Task to carry out » Would you please transcribe the entire listing exactly?

*** Opening of Given material ***

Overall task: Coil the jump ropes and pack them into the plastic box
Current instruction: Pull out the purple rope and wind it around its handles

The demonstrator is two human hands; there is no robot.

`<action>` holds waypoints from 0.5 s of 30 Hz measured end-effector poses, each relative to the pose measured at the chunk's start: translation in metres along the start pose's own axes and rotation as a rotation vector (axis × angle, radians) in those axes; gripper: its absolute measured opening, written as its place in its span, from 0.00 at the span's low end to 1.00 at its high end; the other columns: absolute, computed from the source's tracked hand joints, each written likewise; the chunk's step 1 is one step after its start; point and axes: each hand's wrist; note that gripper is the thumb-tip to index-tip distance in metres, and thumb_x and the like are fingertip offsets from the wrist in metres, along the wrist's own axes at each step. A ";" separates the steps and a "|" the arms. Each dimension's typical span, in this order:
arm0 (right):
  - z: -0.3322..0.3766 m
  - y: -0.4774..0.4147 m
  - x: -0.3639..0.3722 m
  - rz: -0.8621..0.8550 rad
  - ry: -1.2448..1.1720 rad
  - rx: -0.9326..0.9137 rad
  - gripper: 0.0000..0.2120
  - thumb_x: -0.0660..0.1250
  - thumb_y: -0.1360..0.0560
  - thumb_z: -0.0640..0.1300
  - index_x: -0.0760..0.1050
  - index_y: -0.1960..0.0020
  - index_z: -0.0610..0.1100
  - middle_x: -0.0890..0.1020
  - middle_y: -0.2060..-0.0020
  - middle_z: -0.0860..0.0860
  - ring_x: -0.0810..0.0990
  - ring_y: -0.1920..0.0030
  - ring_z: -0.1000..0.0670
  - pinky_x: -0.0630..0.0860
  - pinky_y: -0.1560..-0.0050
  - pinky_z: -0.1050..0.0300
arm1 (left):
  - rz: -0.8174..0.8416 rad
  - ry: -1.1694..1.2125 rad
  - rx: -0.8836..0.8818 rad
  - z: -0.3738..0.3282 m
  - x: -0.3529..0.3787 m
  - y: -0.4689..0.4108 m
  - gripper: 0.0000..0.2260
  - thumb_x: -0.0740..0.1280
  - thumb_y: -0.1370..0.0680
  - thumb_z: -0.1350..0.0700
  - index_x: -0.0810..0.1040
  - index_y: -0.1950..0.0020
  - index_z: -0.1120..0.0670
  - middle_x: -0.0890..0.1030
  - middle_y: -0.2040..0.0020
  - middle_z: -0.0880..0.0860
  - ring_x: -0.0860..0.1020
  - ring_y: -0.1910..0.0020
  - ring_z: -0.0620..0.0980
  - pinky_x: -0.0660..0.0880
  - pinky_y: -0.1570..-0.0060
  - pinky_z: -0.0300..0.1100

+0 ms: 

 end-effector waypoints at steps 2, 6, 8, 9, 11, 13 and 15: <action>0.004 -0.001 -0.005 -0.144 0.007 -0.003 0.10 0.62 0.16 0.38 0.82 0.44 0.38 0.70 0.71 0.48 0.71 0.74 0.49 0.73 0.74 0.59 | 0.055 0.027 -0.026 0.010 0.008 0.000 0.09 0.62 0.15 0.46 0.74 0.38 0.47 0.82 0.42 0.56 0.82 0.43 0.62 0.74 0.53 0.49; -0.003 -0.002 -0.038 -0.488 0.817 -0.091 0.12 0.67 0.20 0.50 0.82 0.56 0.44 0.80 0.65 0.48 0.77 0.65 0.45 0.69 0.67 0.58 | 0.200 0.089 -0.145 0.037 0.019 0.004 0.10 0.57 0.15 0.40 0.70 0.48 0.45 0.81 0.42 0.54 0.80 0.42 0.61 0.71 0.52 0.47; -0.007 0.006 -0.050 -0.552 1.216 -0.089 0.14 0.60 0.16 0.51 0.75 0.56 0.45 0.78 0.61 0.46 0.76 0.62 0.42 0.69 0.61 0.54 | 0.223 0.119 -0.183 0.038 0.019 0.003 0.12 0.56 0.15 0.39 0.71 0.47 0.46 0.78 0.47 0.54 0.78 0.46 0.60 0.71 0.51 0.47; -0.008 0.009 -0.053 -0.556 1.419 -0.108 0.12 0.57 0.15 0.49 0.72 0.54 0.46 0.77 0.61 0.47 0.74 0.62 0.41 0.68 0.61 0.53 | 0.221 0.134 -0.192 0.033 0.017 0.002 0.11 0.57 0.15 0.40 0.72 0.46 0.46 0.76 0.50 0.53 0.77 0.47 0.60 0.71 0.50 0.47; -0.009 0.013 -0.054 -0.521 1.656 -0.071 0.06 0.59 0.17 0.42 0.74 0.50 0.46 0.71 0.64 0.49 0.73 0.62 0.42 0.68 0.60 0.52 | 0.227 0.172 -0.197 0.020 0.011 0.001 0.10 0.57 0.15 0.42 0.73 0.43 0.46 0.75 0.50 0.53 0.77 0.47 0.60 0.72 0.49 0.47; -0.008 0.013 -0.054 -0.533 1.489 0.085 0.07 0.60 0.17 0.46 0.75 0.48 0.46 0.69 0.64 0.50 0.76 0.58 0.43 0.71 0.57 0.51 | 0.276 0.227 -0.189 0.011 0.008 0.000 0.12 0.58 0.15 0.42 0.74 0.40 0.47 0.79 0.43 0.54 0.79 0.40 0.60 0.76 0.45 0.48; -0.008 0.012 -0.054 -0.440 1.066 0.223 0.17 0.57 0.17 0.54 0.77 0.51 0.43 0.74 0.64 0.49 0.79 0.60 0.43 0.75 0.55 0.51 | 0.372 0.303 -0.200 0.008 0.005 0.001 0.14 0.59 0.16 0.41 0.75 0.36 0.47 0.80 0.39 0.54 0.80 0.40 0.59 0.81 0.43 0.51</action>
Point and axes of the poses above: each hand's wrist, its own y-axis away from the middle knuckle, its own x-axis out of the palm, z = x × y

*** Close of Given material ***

Result for this task »
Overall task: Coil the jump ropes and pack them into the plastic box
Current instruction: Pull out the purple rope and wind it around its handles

The demonstrator is two human hands; there is no robot.

`<action>` holds waypoints from 0.5 s of 30 Hz measured end-effector poses, each relative to the pose measured at the chunk's start: translation in metres along the start pose's own axes and rotation as a rotation vector (axis × angle, radians) in those axes; gripper: its absolute measured opening, written as its place in its span, from 0.00 at the span's low end to 1.00 at its high end; the other columns: absolute, computed from the source's tracked hand joints, each written likewise; the chunk's step 1 is one step after its start; point and axes: each hand's wrist; note that gripper is the thumb-tip to index-tip distance in metres, and thumb_x and the like are fingertip offsets from the wrist in metres, along the wrist's own axes at each step. A ";" separates the steps and a "|" the arms. Each dimension's typical span, in this order:
arm0 (right):
  - z: -0.3322..0.3766 m
  - y: -0.4774..0.4147 m
  - x: -0.3639..0.3722 m
  - rz: -0.8621..0.8550 rad
  - ry: -1.2448..1.1720 rad
  - rx: -0.9326..0.9137 rad
  - gripper: 0.0000..0.2120
  - thumb_x: -0.0660..0.1250
  - thumb_y: -0.1360..0.0560
  - thumb_z: -0.0640..0.1300
  - index_x: -0.0760..0.1050
  - index_y: -0.1960..0.0020
  - index_z: -0.0610..0.1100
  - middle_x: -0.0890..0.1020
  - middle_y: -0.2060..-0.0020
  - middle_z: -0.0860..0.0860
  - ring_x: -0.0810..0.0990
  - ring_y: -0.1920..0.0030
  - ring_z: -0.1000..0.0670
  - pinky_x: -0.0630..0.0860
  - pinky_y: -0.1560..-0.0050
  - pinky_z: -0.1050..0.0300
arm1 (left):
  - rz: -0.8174..0.8416 rad
  - ry: -1.1694..1.2125 rad
  - rx: -0.8836..0.8818 rad
  - z: -0.3738..0.3282 m
  - x: -0.3529..0.3787 m
  - y: -0.4689..0.4108 m
  - gripper: 0.0000..0.2260
  - thumb_x: -0.0740..0.1280
  - thumb_y: -0.1370..0.0680
  - thumb_z: -0.1350..0.0700
  - index_x: -0.0810..0.1040
  - index_y: -0.1950..0.0020
  - index_z: -0.1120..0.0670
  - middle_x: -0.0890..0.1030
  - middle_y: -0.2040..0.0020
  - middle_z: -0.0880..0.0860
  - ring_x: -0.0860..0.1020
  - ring_y: -0.1910..0.0020
  - ring_z: -0.0620..0.0980
  - pinky_x: -0.0660..0.0880
  - pinky_y: -0.1570..-0.0060
  - pinky_z: -0.0300..0.1100

+0 ms: 

 end-effector waypoints at steps 2, 6, 8, 9, 11, 13 and 15: <action>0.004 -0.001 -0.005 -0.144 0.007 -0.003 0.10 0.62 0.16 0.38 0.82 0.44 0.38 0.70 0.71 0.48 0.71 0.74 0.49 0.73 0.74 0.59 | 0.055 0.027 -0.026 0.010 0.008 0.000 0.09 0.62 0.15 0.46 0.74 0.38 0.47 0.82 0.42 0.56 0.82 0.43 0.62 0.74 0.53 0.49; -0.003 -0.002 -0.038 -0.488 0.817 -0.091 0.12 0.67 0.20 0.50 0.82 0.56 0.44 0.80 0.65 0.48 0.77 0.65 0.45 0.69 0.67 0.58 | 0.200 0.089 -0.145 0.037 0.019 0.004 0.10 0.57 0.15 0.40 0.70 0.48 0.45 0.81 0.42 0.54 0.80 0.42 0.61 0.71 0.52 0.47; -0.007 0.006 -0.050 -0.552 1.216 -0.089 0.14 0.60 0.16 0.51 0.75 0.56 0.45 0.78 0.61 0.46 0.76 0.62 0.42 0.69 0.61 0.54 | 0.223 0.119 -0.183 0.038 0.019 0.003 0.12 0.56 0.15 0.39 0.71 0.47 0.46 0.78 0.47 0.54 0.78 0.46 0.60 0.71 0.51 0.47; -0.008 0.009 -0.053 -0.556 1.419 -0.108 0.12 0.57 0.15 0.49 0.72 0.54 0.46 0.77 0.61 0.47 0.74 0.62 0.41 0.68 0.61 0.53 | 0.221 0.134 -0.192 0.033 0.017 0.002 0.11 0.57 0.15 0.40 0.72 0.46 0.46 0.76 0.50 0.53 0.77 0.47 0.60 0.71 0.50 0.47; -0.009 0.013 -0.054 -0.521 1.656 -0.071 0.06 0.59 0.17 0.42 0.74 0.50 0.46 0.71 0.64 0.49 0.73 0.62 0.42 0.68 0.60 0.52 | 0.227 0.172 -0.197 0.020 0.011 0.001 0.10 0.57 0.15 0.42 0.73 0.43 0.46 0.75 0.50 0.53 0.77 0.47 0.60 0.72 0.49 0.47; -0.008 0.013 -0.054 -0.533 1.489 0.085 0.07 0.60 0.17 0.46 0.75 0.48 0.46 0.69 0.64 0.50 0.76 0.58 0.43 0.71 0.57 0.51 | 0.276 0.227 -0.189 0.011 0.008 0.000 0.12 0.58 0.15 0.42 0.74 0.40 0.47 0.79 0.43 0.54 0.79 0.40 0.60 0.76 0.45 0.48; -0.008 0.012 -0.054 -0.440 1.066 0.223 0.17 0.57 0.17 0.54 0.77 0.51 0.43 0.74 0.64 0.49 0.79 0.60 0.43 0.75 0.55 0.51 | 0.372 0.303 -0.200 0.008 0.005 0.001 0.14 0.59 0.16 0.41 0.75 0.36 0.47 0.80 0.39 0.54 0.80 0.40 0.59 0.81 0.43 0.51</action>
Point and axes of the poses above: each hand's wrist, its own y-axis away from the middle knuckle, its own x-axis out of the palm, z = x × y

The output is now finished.